Week 2: Dave Kennedy, Wednesday, April 10th, 2019, 11:30-1pm in the Recital Hall of the COM Building

Dave Kennedy’s works have been published globally in such magazines as Art21 and Numéro Cinq and exhibited both locally and internationally at such venues as the Brownsville Museum of Fine Art, Photo Center Northwest, Bellevue Arts Museum, Zhou B Art Center, Chicago Industrial Arts & Design Center, Escuela de Belle Arte in Spain, Rogers Park/West Ridge Historical Society Museum, and the Seattle Art Museum’s Gallery.

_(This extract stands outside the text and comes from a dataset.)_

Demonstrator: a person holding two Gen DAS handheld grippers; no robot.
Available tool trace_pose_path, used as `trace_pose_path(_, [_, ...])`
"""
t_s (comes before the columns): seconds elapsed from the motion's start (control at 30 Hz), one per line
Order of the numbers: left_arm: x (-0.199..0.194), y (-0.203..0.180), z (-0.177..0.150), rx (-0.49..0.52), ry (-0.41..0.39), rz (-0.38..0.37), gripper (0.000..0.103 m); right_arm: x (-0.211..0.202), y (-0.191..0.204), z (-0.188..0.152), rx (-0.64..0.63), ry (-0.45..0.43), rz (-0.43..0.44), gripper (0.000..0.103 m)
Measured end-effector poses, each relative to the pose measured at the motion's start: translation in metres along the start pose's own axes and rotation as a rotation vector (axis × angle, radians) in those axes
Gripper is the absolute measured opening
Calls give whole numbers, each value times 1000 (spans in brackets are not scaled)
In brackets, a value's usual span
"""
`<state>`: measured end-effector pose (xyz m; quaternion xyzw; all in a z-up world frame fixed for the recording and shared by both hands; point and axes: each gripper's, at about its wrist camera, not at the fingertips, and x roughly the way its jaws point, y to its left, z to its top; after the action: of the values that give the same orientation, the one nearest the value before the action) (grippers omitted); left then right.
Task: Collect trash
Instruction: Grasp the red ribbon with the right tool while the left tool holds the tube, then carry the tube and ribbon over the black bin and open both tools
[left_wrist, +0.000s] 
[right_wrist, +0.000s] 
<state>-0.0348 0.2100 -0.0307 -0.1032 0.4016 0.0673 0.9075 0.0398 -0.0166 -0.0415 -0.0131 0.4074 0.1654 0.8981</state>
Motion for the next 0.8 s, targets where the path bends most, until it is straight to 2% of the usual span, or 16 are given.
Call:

Represented by Bridge Productions in Seattle, WA, Kennedy is a recipient of a Yaddo Residency and Fellowship, 4Culture Individual Project Award, as well as, Artist Trust’s Grants for Artists Projects, the Joanne Bailey Wilson Endowed Scholarship, and the Vermont Studio Center Fellowship. He has presented multimedia presentations to the Society of Photographic Educators, Cornish College of the Arts, and the University of Washington on topics of marginalization and objectification. He received his MFA from the University of Washington in Interdisciplinary Arts and an undergraduate degree from Western Washington University in Visual Communication. Kennedy is currently working as an adjunct professor at Photo Center Northwest while keeping a full time studio practice in Seattle, WA.